US 11,971,056 B2
Dilatant fluid based object movement control mechanism
Timothy John Boundy, Deer Park, IL (US); Steven Michael Barger, Bartlett, IL (US); Terence Michael Lydon, Westmont, IL (US); Richard Michael Lang, Howey In The Hills, FL (US); Wilfredo Gonzalez, Jr., Plainfield, IL (US); Darren Michael Boundy, Long Grove, IL (US); Eric McHugh, Naperville, IL (US); David Schuda, Wheaton, IL (US); George L Wilson, IV, Kalamazoo, MI (US); Gary W. Grube, Barrington Hills, IL (US); Jason K. Resch, Warwick, RI (US); Mario F. DeRango, Cary, IL (US); John Edward Buchalo, South Barrington, IL (US); Richard A. Herbst, Clarendon Hills, IL (US); Kurt Estes, Lake Zurich, IL (US); and Evan Anderson, Naples, FL (US)
Assigned to Moshun, LLC, Oak Brook, IL (US)
Filed by Moshun, LLC, Oak Brook, IL (US)
Filed on Oct. 29, 2021, as Appl. No. 17/515,044.
Claims priority of provisional application 63/250,700, filed on Sep. 30, 2021.
Prior Publication US 2023/0099456 A1, Mar. 30, 2023
Int. Cl. F16F 9/53 (2006.01); F15B 15/14 (2006.01); F15B 15/20 (2006.01); F15B 15/28 (2006.01); F16F 9/00 (2006.01); F16F 9/19 (2006.01); F16F 9/30 (2006.01); F16F 9/32 (2006.01); G01R 33/07 (2006.01); G06F 16/28 (2019.01)

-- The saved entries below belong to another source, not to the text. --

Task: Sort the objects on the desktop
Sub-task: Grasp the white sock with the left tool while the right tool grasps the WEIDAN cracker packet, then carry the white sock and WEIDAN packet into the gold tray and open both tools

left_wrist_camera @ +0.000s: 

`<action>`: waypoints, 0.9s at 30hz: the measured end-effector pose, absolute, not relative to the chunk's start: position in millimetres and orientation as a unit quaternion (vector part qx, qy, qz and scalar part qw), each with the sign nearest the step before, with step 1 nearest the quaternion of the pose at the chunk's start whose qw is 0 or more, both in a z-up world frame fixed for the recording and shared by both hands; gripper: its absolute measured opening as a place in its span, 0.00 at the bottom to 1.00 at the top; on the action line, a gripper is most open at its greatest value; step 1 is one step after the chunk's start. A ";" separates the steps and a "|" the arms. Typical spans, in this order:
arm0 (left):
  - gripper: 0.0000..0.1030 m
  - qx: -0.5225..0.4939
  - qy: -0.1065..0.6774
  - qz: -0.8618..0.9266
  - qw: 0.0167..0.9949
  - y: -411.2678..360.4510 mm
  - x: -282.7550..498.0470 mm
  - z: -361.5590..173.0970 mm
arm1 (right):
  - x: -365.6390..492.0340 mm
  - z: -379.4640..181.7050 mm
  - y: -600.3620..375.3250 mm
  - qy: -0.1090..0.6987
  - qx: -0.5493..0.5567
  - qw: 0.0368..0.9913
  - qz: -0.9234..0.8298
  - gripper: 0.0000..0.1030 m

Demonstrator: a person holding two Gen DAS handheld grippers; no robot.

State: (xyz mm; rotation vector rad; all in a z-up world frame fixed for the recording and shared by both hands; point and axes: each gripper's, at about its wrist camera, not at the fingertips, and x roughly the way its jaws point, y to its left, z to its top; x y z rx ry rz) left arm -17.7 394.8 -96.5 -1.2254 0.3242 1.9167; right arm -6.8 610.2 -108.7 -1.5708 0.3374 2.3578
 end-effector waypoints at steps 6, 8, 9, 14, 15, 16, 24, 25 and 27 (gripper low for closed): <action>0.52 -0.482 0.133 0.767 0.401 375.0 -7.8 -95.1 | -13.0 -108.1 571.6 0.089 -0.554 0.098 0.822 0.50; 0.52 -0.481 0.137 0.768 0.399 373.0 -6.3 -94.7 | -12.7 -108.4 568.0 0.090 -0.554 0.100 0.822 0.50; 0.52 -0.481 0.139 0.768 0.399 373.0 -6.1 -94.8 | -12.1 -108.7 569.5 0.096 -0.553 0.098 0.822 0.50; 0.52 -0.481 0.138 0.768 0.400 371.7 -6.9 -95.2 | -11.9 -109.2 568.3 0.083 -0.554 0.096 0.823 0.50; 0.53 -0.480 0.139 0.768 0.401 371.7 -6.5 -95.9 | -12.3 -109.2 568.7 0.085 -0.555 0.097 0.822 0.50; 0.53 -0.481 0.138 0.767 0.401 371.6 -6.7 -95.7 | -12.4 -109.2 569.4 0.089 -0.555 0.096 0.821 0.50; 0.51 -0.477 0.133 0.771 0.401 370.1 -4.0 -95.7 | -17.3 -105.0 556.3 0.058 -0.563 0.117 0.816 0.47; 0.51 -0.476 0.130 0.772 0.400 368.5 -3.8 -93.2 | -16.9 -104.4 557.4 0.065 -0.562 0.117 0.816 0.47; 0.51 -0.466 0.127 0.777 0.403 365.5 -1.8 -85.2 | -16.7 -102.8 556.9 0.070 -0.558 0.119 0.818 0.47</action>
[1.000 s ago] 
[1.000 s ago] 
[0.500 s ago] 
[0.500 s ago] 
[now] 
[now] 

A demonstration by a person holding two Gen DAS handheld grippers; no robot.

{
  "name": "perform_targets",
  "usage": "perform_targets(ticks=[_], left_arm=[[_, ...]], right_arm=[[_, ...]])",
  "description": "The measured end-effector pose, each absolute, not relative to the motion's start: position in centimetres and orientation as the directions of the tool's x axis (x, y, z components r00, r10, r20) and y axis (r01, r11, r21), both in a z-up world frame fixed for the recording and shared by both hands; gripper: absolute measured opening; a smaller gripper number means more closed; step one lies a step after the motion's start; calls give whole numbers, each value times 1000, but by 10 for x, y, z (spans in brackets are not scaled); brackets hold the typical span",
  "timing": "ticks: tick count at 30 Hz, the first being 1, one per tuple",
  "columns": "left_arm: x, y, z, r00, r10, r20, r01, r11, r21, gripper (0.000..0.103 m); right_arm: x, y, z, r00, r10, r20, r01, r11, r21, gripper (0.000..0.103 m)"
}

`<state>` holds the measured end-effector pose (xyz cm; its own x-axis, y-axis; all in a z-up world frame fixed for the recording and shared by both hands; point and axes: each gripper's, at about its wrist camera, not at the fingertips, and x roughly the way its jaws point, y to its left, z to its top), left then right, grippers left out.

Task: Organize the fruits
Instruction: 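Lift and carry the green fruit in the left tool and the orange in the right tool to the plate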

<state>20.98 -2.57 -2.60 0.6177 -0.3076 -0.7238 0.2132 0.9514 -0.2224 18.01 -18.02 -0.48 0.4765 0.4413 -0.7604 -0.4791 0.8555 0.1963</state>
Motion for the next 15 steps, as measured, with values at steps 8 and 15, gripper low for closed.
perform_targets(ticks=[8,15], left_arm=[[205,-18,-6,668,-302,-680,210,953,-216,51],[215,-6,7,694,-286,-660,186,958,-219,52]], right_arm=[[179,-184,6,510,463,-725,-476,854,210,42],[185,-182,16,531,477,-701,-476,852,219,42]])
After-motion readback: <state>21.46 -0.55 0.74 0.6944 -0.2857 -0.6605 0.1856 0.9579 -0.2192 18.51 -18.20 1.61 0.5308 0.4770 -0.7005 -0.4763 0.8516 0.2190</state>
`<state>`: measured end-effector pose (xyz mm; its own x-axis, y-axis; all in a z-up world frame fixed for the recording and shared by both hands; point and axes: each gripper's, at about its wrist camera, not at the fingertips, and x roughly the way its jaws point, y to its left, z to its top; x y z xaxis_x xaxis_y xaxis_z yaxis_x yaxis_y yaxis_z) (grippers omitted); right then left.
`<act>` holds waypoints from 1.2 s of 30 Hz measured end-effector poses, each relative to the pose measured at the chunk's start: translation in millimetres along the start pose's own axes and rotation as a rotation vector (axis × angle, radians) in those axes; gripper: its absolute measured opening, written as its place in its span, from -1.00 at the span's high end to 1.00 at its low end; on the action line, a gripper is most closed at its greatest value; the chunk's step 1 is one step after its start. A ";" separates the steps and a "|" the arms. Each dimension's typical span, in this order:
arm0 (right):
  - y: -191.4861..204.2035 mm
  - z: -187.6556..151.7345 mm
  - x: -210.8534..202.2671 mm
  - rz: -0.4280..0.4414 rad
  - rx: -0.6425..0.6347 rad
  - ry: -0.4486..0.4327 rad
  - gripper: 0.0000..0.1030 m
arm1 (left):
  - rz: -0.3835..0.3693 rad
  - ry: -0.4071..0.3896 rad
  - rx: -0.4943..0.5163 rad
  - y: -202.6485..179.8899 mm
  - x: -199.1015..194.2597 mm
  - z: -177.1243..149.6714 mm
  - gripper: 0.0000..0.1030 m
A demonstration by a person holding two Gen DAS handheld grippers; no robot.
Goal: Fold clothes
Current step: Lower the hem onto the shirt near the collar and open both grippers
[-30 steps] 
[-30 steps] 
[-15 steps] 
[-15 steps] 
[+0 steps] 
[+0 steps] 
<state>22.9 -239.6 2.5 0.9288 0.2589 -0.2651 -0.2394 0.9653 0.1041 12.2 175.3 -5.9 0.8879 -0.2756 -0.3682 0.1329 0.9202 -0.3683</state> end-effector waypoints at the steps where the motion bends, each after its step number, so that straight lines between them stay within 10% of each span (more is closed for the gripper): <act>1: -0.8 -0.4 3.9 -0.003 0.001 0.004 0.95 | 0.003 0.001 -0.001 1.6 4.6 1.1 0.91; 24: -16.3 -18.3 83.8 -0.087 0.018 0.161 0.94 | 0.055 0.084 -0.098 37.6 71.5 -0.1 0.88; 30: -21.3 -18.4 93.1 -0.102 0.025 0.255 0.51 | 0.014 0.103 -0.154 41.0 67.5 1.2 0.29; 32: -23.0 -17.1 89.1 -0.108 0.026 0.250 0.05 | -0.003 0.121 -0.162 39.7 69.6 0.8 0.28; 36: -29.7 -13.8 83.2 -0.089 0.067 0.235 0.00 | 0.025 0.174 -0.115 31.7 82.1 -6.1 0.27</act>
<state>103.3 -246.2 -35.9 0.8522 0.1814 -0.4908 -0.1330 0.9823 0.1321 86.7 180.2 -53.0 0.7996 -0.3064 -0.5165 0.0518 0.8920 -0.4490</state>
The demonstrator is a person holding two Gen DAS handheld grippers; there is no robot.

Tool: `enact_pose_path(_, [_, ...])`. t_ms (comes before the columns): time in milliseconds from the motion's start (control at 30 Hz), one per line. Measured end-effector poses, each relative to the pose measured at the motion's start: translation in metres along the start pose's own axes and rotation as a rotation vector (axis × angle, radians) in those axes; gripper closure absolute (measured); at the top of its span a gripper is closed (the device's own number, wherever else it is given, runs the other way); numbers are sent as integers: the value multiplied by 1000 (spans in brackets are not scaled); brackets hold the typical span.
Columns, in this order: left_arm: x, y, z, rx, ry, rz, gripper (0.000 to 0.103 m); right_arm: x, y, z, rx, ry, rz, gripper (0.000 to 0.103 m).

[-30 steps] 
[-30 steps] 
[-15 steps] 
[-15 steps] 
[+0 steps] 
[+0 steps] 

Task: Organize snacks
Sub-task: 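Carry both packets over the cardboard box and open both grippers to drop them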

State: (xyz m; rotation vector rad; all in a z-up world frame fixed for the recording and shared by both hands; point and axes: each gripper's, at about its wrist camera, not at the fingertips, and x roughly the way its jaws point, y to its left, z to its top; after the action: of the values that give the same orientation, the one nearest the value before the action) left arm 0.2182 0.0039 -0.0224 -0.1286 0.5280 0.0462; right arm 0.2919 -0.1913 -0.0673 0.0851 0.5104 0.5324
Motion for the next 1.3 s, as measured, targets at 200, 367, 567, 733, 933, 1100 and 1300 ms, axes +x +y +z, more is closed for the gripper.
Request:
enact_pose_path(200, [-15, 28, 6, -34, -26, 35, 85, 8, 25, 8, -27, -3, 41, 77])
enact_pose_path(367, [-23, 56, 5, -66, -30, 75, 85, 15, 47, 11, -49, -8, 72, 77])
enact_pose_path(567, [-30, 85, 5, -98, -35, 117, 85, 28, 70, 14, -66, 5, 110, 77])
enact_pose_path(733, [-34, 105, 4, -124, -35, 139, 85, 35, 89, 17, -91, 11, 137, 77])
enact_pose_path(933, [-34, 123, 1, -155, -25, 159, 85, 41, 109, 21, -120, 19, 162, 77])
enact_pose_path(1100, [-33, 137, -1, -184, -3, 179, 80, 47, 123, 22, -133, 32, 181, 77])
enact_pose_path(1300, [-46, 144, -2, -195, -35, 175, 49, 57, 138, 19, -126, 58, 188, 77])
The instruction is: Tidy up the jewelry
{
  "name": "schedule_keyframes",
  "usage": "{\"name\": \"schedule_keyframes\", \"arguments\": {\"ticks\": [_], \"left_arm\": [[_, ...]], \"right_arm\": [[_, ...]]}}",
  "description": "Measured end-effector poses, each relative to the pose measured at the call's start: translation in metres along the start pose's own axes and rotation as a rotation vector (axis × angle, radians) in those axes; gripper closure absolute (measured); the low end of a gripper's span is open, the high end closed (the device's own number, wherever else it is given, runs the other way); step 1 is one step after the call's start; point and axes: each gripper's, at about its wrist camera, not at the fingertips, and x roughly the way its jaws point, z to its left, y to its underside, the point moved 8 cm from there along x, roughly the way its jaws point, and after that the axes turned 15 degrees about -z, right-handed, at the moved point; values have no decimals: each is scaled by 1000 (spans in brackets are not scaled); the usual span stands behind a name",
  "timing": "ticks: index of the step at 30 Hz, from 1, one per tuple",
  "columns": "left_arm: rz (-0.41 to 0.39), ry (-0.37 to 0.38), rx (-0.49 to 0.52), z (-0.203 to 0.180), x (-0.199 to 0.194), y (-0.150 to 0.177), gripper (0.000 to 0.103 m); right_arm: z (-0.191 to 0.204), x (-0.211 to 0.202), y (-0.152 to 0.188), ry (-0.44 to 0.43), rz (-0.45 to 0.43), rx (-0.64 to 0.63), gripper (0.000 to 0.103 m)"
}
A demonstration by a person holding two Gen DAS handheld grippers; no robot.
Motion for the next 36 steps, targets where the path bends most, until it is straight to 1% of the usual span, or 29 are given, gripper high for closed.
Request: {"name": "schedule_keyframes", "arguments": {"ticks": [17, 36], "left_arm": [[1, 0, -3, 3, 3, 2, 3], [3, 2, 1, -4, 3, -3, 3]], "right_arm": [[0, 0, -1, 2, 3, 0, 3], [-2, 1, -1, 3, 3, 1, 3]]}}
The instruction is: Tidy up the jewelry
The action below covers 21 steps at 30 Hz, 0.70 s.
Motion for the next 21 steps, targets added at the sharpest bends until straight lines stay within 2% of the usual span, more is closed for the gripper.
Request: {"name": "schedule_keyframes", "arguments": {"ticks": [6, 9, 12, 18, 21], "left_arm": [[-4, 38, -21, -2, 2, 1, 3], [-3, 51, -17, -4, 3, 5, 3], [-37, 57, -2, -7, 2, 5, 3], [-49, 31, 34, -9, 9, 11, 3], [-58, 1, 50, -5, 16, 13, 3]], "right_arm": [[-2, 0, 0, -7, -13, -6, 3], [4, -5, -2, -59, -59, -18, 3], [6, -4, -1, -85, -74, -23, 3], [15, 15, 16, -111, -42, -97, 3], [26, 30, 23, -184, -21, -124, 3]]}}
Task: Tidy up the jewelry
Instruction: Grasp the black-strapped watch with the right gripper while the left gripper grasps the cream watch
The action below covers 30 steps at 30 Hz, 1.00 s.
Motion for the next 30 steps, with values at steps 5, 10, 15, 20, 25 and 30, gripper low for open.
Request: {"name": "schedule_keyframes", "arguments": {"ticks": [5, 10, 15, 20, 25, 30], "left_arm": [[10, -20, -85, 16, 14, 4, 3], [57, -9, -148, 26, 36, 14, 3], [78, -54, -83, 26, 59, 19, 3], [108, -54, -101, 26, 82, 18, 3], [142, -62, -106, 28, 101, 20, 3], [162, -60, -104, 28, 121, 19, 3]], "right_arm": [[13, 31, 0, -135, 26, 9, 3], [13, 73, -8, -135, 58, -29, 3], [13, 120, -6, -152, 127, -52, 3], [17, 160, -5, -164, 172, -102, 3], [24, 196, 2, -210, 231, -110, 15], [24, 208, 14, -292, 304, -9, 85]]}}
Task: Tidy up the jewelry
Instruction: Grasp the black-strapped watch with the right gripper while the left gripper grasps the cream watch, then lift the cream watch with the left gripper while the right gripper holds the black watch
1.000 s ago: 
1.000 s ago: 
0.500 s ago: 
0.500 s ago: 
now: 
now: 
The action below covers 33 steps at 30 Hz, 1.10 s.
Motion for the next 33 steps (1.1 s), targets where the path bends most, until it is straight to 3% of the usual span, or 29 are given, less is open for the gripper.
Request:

CPC F15B 15/1447 (2013.01) [F15B 15/204 (2013.01); F15B 15/2815 (2013.01); F15B 15/2861 (2013.01); F16F 9/006 (2013.01); F16F 9/19 (2013.01); F16F 9/30 (2013.01); F16F 9/303 (2013.01); F16F 9/3214 (2013.01); F16F 9/3264 (2013.01); F16F 9/53 (2013.01); G01R 33/07 (2013.01); G06F 16/284 (2019.01); F16F 2224/041 (2013.01); F16F 2224/045 (2013.01); F16F 2228/14 (2013.01); F16F 2238/045 (2013.01)] 18 Claims
OG exemplary drawing
 
1. A head unit device for controlling motion of an object, comprising:
a chamber filled at least in part with a shear thickening fluid (STF);
a piston housed at least partially radially within the chamber, the piston configured to exert pressure against the shear thickening fluid in response to movement of the piston from a force applied to the piston from the object, wherein the chamber includes a front channel and a back channel, wherein the movement of the piston includes one of traveling through the chamber in an inward direction and traveling through the chamber in an outward direction, wherein the piston travels toward the back channel and away from the front channel when traveling in the inward direction, wherein the piston travels toward the front channel and away from the back channel when traveling in the outward direction, wherein the STF is configured to have a decreasing viscosity in response to a first range of shear rates and an increasing viscosity in response to a second range of shear rates, wherein the piston includes:
a first piston bypass between opposite sides of the piston that controls flow of the STF between the opposite sides of the piston from the back channel to the front channel when the piston is traveling through the chamber in the inward direction to cause the STF to react with a first shear threshold effect; and
a second piston bypass between the opposite sides of the piston that controls flow of the STF between the opposite sides of the piston from the front channel to the back channel when the piston is traveling through the chamber in the outward direction to cause the STF to react with a second shear threshold effect; and
a chamber bypass between opposite ends of the chamber, wherein the chamber bypass facilitates flow of a portion of the STF between the opposite ends of the chamber when the piston travels through the chamber in the inward or outward direction.